No âmbito internacional, os contratos futuros de soja na Bolsa de Chicago fecharam em queda, refletindo uma situação fundamental negativa. A abundante oferta da América do Sul e a expectativa otimista para a safra nos Estados Unidos, que se encontra em fase inicial de plantio, pressionam os preços. Apesar da previsão de chuvas que podem atrasar o plantio, o impacto na produtividade ainda não é considerado significativo.

Contexto

Dados do Departamento de Agricultura dos Estados Unidos indicam que 12% da área já foi plantada, superando os 7% do ano anterior e a média de 5% dos últimos cinco anos. A produção brasileira de soja para 2025/26 é projetada em 178,11 milhões de toneladas, um aumento de 3,7% em relação ao ciclo anterior.

Além disso, os Estados Unidos buscam fortalecer acordos com a China para fomentar a compra de produtos agrícolas, incluída a soja, durante a prevista visita do presidente Donald Trump ao país.
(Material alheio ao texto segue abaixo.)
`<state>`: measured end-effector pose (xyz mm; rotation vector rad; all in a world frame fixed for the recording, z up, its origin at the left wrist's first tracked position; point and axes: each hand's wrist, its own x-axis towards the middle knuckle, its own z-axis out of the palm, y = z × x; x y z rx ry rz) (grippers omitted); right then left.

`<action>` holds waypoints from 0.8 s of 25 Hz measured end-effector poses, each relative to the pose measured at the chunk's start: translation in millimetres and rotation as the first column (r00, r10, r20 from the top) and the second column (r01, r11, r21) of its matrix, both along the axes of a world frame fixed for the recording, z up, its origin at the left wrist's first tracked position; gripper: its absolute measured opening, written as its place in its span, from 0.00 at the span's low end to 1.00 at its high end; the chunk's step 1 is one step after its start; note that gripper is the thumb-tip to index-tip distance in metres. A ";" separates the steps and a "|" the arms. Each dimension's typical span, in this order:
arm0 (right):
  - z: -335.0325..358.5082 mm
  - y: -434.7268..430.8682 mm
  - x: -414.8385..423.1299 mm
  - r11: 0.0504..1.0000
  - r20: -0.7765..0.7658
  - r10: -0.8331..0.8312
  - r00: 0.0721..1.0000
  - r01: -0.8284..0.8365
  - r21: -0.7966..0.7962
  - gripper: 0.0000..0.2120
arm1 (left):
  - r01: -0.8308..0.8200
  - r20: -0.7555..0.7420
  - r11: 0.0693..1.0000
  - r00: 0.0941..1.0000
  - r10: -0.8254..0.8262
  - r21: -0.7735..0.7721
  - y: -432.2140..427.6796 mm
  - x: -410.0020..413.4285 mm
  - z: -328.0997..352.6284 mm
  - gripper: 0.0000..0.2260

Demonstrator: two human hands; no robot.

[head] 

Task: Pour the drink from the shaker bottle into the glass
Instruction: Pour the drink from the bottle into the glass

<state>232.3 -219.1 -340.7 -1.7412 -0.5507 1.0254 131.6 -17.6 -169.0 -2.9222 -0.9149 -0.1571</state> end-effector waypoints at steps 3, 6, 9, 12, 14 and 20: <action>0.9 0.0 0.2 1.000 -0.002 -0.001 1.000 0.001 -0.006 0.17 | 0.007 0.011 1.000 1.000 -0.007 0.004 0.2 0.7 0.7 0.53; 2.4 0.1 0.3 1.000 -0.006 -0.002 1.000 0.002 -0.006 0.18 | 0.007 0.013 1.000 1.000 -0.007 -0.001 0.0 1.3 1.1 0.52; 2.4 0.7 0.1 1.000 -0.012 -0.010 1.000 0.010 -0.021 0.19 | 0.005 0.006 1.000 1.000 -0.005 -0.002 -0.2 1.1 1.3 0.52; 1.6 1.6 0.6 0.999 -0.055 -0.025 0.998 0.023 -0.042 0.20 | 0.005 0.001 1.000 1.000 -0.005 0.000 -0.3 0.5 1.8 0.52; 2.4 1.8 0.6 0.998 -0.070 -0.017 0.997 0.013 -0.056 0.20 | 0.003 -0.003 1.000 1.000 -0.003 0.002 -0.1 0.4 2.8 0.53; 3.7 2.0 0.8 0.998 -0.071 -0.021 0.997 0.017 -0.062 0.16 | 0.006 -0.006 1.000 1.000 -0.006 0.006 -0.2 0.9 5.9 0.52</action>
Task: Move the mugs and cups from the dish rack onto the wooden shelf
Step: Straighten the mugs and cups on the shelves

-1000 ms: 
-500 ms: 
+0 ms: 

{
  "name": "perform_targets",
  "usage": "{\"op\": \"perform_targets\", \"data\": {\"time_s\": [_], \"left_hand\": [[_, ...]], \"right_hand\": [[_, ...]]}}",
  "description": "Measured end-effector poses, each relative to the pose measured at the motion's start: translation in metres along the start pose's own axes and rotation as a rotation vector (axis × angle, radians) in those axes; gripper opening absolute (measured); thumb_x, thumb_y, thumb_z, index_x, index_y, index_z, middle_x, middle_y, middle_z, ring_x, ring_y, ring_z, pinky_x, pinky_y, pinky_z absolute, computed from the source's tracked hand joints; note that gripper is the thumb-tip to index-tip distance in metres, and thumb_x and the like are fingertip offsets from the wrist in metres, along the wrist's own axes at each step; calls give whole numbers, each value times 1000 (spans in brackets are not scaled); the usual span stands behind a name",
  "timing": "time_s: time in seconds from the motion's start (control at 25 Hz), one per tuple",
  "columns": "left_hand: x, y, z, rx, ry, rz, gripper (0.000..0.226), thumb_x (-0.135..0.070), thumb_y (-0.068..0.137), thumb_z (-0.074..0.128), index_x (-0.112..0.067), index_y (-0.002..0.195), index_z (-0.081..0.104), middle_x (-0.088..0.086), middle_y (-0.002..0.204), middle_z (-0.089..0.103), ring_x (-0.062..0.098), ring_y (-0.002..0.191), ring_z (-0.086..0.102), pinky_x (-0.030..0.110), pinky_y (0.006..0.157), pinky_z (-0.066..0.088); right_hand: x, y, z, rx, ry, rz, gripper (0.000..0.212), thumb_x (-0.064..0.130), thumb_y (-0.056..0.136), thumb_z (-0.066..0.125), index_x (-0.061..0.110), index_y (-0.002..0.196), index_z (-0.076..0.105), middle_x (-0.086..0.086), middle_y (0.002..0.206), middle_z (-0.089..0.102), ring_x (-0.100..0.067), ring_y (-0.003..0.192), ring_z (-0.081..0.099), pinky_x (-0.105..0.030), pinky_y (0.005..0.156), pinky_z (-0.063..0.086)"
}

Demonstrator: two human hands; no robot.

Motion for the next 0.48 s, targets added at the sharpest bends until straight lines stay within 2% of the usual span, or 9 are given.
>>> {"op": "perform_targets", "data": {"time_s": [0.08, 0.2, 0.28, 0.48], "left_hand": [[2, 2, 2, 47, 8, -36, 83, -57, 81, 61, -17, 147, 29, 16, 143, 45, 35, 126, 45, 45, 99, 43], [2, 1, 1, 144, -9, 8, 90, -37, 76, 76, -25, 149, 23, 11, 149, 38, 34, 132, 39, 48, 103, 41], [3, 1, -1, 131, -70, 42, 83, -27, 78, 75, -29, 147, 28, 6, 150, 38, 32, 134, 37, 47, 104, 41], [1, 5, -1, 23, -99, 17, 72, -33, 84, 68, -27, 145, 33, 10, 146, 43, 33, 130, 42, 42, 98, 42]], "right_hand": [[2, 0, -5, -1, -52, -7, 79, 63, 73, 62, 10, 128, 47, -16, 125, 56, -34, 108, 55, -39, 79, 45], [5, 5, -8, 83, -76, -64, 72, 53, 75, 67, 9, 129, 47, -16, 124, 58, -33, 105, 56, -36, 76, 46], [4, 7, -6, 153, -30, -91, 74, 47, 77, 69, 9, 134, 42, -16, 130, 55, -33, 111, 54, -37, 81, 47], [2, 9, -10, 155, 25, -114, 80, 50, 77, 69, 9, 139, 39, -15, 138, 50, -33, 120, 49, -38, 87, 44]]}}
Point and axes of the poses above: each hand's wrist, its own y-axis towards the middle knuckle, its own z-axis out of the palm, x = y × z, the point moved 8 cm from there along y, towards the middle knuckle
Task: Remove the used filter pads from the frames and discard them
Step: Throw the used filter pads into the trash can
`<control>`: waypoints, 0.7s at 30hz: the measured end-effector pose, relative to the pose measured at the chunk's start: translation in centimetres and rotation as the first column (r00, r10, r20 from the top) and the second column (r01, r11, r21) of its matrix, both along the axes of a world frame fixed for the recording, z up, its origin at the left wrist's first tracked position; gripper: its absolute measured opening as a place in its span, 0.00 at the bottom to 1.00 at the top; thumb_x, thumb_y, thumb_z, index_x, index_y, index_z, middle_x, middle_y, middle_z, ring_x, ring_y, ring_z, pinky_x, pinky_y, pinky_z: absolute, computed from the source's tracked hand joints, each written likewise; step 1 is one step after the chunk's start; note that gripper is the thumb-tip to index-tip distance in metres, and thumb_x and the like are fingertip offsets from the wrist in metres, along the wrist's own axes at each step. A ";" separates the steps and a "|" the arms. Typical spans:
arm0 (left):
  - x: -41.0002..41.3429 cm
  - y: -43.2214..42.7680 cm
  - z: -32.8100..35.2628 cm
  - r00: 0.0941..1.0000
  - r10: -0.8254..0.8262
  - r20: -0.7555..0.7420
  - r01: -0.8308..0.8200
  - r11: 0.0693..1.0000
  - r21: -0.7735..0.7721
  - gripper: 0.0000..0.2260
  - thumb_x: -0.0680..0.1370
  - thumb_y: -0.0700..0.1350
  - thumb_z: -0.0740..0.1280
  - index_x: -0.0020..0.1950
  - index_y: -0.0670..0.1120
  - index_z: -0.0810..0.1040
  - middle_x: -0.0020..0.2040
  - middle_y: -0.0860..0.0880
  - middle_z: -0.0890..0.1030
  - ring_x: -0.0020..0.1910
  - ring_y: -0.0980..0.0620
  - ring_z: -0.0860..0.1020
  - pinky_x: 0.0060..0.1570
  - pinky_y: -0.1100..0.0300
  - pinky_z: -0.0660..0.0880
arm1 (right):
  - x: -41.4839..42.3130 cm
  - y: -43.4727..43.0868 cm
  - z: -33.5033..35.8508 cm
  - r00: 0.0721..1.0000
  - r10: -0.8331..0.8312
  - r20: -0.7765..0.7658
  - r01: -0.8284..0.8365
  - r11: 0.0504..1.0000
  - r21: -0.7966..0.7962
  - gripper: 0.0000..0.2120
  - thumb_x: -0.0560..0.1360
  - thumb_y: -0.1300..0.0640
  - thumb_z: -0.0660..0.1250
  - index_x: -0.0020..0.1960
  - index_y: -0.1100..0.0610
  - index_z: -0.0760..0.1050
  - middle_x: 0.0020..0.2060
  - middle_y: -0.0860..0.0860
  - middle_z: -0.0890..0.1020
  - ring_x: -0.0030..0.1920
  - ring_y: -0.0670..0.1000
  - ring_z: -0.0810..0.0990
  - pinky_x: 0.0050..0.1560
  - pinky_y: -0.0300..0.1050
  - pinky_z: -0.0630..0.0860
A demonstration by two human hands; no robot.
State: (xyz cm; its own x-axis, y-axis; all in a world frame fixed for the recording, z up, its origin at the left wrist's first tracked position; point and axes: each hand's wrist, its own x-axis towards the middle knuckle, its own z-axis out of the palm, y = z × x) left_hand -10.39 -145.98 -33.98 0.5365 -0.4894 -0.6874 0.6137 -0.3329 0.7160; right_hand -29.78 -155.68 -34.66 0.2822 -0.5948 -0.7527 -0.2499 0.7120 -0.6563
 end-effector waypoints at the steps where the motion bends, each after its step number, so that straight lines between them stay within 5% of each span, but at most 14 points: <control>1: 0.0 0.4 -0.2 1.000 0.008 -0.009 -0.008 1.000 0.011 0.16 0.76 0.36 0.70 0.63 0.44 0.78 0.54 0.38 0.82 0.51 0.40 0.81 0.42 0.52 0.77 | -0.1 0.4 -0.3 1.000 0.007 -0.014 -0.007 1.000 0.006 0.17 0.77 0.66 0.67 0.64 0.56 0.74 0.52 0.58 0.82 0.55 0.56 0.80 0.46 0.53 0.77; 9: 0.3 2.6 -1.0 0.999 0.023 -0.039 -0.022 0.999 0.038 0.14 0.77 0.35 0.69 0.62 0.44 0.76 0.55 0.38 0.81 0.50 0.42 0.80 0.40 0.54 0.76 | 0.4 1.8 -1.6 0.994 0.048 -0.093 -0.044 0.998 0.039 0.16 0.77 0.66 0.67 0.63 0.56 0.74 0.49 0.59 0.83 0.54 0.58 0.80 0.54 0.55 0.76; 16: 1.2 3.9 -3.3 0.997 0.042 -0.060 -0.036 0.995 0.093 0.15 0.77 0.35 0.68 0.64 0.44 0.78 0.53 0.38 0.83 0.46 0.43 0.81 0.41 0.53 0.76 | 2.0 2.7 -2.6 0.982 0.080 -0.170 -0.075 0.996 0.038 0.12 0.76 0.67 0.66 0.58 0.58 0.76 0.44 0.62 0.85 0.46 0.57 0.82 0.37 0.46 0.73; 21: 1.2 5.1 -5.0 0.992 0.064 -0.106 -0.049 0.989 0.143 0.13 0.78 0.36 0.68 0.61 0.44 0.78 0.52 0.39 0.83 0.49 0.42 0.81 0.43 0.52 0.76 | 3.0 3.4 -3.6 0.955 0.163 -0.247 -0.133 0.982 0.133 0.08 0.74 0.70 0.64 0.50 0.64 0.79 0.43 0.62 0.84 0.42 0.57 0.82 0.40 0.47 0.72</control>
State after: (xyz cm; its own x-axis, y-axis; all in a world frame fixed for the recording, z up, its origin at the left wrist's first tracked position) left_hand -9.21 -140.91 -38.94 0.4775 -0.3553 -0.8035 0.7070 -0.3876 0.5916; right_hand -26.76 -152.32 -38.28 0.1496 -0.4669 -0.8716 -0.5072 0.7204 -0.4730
Desempenho dos Contratos Futuros

Na Bolsa, o contrato da soja para entrega em maio fechou com uma baixa de 10 centavos de dólar, equivalendo a 0,85%, cotado a US$ 11,64 1/2 por bushel. A posição de julho também apresentou queda, finalizando em US$ 11,79 1/2, com desvalorização de 10,75 centavos, ou 0,90%.

Em relação aos subprodutos, o farelo de soja teve uma retração de US$ 4,90, ou 1,52%, encerrando a US$ 316,30 por tonelada, enquanto o óleo fechou a 71 centavos de dólar, com uma perda de 0,65 centavo, ou 0,90%.

Cenário do Câmbio

O câmbio também apresentou estabilidade, com o dólar comercial encerrando a R$ 4,9733 para venda, após variar entre R$ 4,9551 e R$ 4,9896 ao longo do dia. Essa estabilidade contribui para a postura cautelosa observada no mercado interno.